The jealous giant Ream Eyso chases Moni Mekahala, guardian of the seas, through the skies. He flings his axe towards his rival, but it hits the clouds instead and a resounding boom echoes. In response, Moni Mekahala throws a precious jewel into the air, creating a glare that blinds the giant. Through this celestial duel, thunder and lightning are born.
The tale, performed from tonight until Sunday under the title Thunder and Lightning, will be familiar to many Cambodians as a centuries-old prayer for agricultural fertility.
Its traditionalism may come as a surprise to those familiar with the work of its choreographer: Sophiline Shapiro, a driving force in the modernisation of Cambodian dance whose 2013 show A Bend in the River toured internationally and featured a set design by abstract sculptor Sopheap Pich.
But she says that this canonical performance has an equally important impetus: the need to document a dance preserved only in the memories of a handful of teachers, and on a badly worn video cassette that Shapiro was handed in 1996.
When the choreographer and her husband, John Shapiro, founded the Sophiline Arts Ensemble in 2007, remastering this particular dance was an early priority: “I started to train my dancers straight away,” she says, “The tape was in such a bad condition it was important to learn it quickly.”
With the help of some of the original dancers, Shapiro pieced together the two-hour production and hastily filmed a new master copy.
Before this evening’s performance, Shapiro will take to the stage to introduce the piece. Although she expects audiences to be familiar with the general outline of the story, she wants to explain its subtler themes: the need to balance opposing forces; our daily inner struggle to have good win out over evil; the majesty of a powerful woman.
“In Cambodian mythology a lot of women play pretty princesses,” she says, “but Moni Mekahala is a leader. Although she carries the most powerful jewel she doesn’t use it to intimidate, she uses it to protect the world.”
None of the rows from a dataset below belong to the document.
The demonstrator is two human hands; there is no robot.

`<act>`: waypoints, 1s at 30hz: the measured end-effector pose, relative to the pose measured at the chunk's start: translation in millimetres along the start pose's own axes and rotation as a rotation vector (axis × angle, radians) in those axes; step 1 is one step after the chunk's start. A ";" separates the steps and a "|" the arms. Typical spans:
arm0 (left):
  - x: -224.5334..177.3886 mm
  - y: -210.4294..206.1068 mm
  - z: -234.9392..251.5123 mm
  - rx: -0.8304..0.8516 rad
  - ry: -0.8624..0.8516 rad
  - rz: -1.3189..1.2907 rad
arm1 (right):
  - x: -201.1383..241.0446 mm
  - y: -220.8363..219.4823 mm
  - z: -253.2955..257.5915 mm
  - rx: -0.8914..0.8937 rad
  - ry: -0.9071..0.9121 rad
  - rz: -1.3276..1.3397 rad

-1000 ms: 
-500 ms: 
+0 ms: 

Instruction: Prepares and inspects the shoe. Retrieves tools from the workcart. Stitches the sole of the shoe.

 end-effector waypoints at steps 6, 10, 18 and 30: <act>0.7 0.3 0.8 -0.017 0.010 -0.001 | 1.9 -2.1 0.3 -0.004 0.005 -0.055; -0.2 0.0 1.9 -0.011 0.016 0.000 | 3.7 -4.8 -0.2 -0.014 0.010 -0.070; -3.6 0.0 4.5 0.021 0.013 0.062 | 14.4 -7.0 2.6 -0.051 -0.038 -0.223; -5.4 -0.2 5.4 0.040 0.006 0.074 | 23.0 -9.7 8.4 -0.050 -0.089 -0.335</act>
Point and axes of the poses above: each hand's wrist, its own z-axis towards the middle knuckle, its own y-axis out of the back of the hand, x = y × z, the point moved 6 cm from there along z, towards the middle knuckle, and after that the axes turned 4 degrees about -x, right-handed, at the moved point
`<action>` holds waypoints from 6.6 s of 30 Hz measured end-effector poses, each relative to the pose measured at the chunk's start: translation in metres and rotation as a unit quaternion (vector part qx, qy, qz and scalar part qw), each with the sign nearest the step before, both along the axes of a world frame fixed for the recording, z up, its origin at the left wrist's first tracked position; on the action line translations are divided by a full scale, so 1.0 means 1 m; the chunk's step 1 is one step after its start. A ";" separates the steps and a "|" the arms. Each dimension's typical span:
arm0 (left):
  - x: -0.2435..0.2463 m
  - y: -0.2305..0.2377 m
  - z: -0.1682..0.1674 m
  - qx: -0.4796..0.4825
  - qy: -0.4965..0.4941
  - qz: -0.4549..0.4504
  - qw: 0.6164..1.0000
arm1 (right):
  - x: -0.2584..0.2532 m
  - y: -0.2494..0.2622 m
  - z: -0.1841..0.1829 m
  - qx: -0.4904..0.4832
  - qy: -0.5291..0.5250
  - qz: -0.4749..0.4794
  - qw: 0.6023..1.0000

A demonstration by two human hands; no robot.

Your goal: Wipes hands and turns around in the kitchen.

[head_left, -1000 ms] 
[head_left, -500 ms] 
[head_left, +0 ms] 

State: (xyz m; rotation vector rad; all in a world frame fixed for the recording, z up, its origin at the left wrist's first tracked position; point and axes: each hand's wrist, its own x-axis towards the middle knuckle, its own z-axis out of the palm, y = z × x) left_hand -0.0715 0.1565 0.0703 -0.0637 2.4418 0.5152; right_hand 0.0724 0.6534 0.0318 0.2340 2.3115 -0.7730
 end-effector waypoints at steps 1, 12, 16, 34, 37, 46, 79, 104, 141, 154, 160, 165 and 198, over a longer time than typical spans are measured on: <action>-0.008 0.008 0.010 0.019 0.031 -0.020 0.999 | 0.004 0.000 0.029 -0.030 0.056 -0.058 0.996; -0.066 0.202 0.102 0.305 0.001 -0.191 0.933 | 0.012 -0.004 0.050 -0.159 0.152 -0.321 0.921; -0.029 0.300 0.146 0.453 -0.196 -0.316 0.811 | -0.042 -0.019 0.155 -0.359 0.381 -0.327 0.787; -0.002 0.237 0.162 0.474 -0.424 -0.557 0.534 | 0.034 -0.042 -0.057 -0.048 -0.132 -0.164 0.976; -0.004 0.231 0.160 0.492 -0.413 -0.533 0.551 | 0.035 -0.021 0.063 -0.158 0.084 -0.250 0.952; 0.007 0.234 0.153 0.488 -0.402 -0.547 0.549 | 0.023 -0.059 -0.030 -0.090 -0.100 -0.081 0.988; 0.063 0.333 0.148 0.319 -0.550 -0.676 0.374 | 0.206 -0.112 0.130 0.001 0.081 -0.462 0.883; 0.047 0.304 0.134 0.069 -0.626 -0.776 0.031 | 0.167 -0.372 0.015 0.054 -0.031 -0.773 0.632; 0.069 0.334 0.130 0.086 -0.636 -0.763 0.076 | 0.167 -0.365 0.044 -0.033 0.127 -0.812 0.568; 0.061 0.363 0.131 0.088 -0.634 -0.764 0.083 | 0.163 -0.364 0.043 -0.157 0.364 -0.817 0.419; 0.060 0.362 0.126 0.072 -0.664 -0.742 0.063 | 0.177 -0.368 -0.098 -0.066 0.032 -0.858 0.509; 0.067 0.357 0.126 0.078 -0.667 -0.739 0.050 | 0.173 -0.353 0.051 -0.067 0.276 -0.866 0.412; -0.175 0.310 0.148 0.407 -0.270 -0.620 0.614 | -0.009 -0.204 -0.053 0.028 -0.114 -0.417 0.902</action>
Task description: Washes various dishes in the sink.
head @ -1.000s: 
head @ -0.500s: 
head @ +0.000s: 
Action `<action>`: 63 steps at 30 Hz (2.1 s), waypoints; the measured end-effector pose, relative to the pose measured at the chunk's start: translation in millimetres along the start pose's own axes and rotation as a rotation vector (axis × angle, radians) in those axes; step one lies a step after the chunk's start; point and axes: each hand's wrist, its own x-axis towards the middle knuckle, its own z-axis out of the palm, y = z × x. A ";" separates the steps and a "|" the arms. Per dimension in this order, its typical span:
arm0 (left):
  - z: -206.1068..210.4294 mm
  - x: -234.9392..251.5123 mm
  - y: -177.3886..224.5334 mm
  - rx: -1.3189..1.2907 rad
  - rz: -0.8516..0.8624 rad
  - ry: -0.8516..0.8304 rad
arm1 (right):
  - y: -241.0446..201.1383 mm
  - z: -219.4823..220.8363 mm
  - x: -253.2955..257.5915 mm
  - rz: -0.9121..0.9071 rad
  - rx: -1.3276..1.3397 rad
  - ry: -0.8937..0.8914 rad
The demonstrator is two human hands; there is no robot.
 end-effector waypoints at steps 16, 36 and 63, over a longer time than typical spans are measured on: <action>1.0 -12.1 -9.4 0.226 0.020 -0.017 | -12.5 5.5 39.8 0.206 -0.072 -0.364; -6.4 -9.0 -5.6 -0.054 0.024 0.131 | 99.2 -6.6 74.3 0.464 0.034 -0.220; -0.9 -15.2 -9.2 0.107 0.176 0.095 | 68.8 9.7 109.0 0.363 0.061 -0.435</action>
She hopes that she will be looking out at a sold-out auditorium, but it’s hard to know for sure. Because, as John Shapiro explains, the real innovation of this piece isn’t the show itself, it’s the production model behind it.
Rather than performing as they used to, as part of a festival or for free in their small Takhmao Theatre in Kandal province, the company is pushing forward with a new model of selling tickets. “With the exception of pop music and tourist shows there is no history of ticketed shows in Cambodia,” he says. “Going back to Ankorian times [public dance] has been achieved through patronage.”
John admits that the ingrained expectation of getting something for nothing in Cambodia makes the project a risky experiment, as does the absence of any infrastructure for online ticketing, but the signs are positive.
In June the company’s inaugural run of paid-for performances sold out completely, with a waiting list for the last night.
Provided that the new model proves durable, the Shapiros plan to ease back on international touring and devote their energies to putting on three seasons of dance per year at the Chaktomuk.
The aim, Shapiro says, is to be “the local equivalent of the New York City Ballet”, although he hopes that Cambodian spectators will prove different in one important respect. “In lots of countries half your audiences are nodding off because they’re so old. You can’t survive with an audience that’s geriatric.”
Tickets for this show start at $3 for students. “It’s like going to Brown and getting a cappuccino and a muffin,” says Shapiro.